----- Material provided

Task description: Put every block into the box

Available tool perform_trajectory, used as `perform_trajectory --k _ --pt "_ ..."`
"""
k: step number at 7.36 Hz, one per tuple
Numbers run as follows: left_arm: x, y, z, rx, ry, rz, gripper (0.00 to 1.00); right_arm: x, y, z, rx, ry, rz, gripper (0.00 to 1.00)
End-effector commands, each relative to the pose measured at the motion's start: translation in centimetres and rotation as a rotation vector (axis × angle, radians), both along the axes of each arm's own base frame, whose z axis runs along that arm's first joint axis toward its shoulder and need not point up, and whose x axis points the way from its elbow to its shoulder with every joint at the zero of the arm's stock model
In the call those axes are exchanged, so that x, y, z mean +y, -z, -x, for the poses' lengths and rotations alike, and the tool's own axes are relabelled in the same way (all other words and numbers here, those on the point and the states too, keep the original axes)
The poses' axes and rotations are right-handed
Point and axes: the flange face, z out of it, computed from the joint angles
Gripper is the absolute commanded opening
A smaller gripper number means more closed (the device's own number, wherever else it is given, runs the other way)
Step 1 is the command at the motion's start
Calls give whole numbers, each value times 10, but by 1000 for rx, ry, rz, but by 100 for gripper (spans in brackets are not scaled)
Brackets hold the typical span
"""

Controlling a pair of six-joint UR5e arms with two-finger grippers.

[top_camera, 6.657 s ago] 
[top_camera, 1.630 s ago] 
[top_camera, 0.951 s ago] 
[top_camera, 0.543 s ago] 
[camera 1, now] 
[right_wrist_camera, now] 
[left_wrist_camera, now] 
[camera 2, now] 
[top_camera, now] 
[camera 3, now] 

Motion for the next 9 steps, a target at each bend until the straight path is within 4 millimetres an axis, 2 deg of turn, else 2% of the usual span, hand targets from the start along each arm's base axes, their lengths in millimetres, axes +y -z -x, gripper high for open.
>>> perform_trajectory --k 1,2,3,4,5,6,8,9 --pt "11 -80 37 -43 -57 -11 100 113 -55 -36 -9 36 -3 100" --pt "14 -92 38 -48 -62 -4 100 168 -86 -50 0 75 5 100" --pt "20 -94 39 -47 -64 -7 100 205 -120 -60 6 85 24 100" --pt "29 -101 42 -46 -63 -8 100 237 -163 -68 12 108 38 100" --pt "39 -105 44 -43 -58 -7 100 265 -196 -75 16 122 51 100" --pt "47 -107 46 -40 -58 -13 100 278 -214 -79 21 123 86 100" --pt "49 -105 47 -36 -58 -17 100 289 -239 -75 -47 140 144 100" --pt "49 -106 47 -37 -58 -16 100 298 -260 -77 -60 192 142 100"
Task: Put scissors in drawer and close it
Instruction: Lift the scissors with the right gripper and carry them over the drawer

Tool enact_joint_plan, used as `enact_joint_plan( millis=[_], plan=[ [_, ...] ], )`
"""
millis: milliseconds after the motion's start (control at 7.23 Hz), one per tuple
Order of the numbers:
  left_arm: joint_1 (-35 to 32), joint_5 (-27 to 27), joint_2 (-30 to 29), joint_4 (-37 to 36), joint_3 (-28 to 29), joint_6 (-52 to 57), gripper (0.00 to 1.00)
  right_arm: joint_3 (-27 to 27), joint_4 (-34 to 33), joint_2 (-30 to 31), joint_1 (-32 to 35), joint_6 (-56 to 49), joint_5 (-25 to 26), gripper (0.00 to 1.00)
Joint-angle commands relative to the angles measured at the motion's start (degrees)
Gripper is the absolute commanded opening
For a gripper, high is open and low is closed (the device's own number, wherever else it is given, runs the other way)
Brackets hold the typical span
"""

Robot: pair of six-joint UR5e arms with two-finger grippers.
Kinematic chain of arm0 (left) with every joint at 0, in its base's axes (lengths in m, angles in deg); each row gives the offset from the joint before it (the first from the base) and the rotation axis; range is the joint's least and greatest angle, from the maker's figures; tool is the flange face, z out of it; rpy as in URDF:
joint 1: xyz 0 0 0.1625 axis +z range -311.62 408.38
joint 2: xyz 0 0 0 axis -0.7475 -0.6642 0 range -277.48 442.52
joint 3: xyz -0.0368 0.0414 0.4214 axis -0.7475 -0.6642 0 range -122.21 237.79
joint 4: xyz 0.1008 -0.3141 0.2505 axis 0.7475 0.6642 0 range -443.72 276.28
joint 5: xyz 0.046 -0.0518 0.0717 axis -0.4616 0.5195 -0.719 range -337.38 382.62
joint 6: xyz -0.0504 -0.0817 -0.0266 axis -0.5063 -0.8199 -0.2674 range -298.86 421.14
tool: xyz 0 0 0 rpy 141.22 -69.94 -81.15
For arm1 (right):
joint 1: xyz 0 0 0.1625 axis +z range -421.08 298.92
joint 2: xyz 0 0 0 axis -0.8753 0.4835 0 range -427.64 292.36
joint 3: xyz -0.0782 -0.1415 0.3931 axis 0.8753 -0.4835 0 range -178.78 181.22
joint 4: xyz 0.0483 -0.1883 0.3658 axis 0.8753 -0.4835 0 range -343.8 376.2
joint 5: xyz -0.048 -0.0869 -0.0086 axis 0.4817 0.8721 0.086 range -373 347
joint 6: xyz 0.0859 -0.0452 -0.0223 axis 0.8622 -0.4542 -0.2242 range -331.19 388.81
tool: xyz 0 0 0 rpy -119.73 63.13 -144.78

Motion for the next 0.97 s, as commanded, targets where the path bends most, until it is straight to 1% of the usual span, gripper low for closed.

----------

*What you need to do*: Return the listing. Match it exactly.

*Problem solution*:
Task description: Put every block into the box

Available tool perform_trajectory, used as `perform_trajectory --k _ --pt "_ ..."`
"""
k: step number at 7.36 Hz, one per tuple
Numbers run as follows: left_arm: x, y, z, rx, ry, rz, gripper (0.00 to 1.00); right_arm: x, y, z, rx, ry, rz, gripper (0.00 to 1.00)
End-effector commands, each relative to the pose measured at the motion's start: translation in centimetres and rotation as a rotation vector (axis × angle, radians), both along the axes of each arm's own base frame, whose z axis runs along that arm's first joint axis toward its shoulder and need not point up, and whose x axis points the way from its elbow to its shoulder with every joint at the zero of the arm's stock model
In the call those axes are exchanged, so that x, y, z mean +y, -z, -x, for the poses' lengths and rotations alike, and the tool's own axes are relabelled in the same way (all other words and numbers here, those on the point and the states too, keep the original axes)
The poses' axes and rotations are right-handed
Point and axes: the flange face, z out of it, computed from the joint angles
Gripper is the absolute commanded opening
A smaller gripper number means more closed (the device's own number, wherever else it is given, runs the other way)
Step 1 is the command at the motion's start
Calls give whole numbers, each value times 10, but by 1000 for rx, ry, rz, but by 100 for gripper (spans in brackets are not scaled)
Brackets hold the typical span
"""

Controlling a pair of six-joint UR5e arms with two-finger grippers.

[top_camera, 6.657 s ago] 
[top_camera, 1.630 s ago] 
[top_camera, 0.951 s ago] 
[top_camera, 0.543 s ago] 
[camera 1, now] 
[right_wrist_camera, now] 
[left_wrist_camera, now] 
[camera 2, now] 
[top_camera, now] 
[camera 3, now] 

Motion for the next 9 steps, a target at each bend until the straight path is within 4 millimetres an axis, 2 deg of turn, else 2% of the usual span, hand targets from the start along each arm's base axes, their lengths in millimetres, axes +y -z -x, gripper high for open.
>>> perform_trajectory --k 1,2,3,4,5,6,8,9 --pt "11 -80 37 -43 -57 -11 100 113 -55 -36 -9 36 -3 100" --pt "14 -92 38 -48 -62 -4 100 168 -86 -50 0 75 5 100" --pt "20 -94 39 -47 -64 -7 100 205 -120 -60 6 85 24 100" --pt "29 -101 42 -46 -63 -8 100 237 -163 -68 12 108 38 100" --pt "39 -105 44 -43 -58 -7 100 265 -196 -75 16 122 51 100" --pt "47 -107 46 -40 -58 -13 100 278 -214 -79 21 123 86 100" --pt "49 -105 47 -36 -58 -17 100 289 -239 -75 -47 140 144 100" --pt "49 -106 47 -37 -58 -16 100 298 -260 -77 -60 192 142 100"
Task: Put scissors in drawer and close it
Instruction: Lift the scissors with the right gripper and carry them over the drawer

Tool enact_joint_plan, used as `enact_joint_plan( millis=[_], plan=[ [_, ...] ], )`
"""
millis: milliseconds after the motion's start (control at 7.23 Hz), one per tuple
Order of the numbers:
  left_arm: joint_1 (-35 to 32), joint_5 (-27 to 27), joint_2 (-30 to 29), joint_4 (-37 to 36), joint_3 (-28 to 29), joint_6 (-52 to 57), gripper (0.00 to 1.00)
  right_arm: joint_3 (-27 to 27), joint_4 (-34 to 33), joint_2 (-30 to 31), joint_1 (-32 to 35), joint_6 (-56 to 49), joint_5 (-25 to 26), gripper (0.00 to 1.00)
Joint-angle commands relative to the angles measured at the motion's start (degrees)
Gripper is the absolute commanded opening
For a gripper, high is open and low is closed (the device's own number, wherever else it is given, runs the other way)
Brackets hold the typical span
"""

Robot: pair of six-joint UR5e arms with two-finger grippers.
Kinematic chain of arm0 (left) with every joint at 0, in its base's axes (lengths in m, angles in deg); each row gives the offset from the joint before it (the first from the base) and the rotation axis; range is the joint's least and greatest angle, from the maker's figures; tool is the flange face, z out of it; rpy as in URDF:
joint 1: xyz 0 0 0.1625 axis +z range -311.62 408.38
joint 2: xyz 0 0 0 axis -0.7475 -0.6642 0 range -277.48 442.52
joint 3: xyz -0.0368 0.0414 0.4214 axis -0.7475 -0.6642 0 range -122.21 237.79
joint 4: xyz 0.1008 -0.3141 0.2505 axis 0.7475 0.6642 0 range -443.72 276.28
joint 5: xyz 0.046 -0.0518 0.0717 axis -0.4616 0.5195 -0.719 range -337.38 382.62
joint 6: xyz -0.0504 -0.0817 -0.0266 axis -0.5063 -0.8199 -0.2674 range -298.86 421.14
tool: xyz 0 0 0 rpy 141.22 -69.94 -81.15
For arm1 (right):
joint 1: xyz 0 0 0.1625 axis +z range -421.08 298.92
joint 2: xyz 0 0 0 axis -0.8753 0.4835 0 range -427.64 292.36
joint 3: xyz -0.0782 -0.1415 0.3931 axis 0.8753 -0.4835 0 range -178.78 181.22
joint 4: xyz 0.0483 -0.1883 0.3658 axis 0.8753 -0.4835 0 range -343.8 376.2
joint 5: xyz -0.048 -0.0869 -0.0086 axis 0.4817 0.8721 0.086 range -373 347
joint 6: xyz 0.0859 -0.0452 -0.0223 axis 0.8622 -0.4542 -0.2242 range -331.19 388.81
tool: xyz 0 0 0 rpy -119.73 63.13 -144.78

Motion for the next 0.97 s, as commanded, targets where the path bends most, until it is straight to 1% of the usual span, gripper low for closed.

No further output is needed for the exercise.